▽
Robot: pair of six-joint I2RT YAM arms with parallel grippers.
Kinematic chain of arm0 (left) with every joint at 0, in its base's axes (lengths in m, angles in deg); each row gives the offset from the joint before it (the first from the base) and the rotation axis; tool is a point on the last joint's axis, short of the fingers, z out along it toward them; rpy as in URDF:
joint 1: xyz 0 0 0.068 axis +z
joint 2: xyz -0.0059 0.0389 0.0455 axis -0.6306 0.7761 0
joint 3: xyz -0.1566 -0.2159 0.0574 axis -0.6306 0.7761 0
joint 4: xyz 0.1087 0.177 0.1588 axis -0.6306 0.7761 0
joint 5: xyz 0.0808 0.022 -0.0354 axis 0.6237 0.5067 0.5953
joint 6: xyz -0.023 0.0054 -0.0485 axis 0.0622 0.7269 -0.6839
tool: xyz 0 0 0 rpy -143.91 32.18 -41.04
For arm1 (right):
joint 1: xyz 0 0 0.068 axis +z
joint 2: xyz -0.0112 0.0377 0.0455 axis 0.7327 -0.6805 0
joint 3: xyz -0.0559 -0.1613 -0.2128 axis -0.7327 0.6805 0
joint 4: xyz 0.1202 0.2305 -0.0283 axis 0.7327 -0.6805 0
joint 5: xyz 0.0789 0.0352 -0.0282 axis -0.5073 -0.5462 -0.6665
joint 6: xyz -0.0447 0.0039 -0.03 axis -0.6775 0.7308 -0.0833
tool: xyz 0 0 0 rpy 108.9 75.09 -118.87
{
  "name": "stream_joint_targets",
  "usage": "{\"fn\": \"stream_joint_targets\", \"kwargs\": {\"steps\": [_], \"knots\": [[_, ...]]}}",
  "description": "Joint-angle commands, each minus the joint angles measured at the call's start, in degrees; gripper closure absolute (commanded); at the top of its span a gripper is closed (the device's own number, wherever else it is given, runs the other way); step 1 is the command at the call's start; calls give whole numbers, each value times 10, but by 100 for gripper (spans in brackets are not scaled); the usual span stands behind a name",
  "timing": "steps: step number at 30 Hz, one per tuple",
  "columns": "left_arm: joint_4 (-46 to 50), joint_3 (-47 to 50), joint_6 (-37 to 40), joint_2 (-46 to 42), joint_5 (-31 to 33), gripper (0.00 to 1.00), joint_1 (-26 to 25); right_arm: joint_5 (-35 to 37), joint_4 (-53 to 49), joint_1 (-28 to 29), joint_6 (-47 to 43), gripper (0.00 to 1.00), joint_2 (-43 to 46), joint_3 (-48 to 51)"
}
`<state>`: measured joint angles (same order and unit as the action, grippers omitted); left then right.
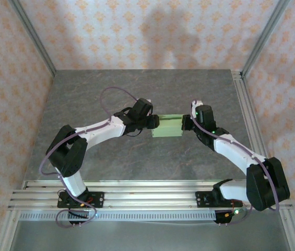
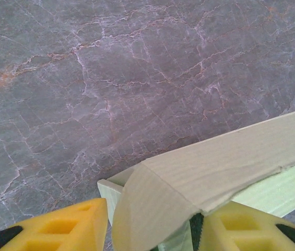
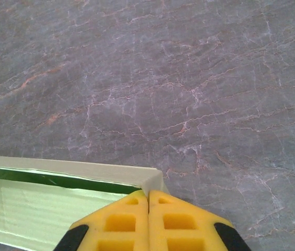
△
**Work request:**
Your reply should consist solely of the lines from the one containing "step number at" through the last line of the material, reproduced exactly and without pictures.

**Solution to the problem:**
  "timing": "steps: step number at 30 Hz, one per tuple",
  "columns": "left_arm: joint_4 (-46 to 50), joint_3 (-47 to 50), joint_6 (-37 to 40), joint_2 (-46 to 42), joint_5 (-31 to 33), gripper (0.00 to 1.00), joint_1 (-26 to 25); right_arm: joint_5 (-35 to 37), joint_4 (-53 to 49), joint_1 (-28 to 29), joint_6 (-47 to 43), gripper (0.00 to 1.00), joint_2 (-43 to 46), joint_3 (-48 to 51)"
}
`<state>`: measured joint angles (same order and unit as the action, grippers omitted); left then right.

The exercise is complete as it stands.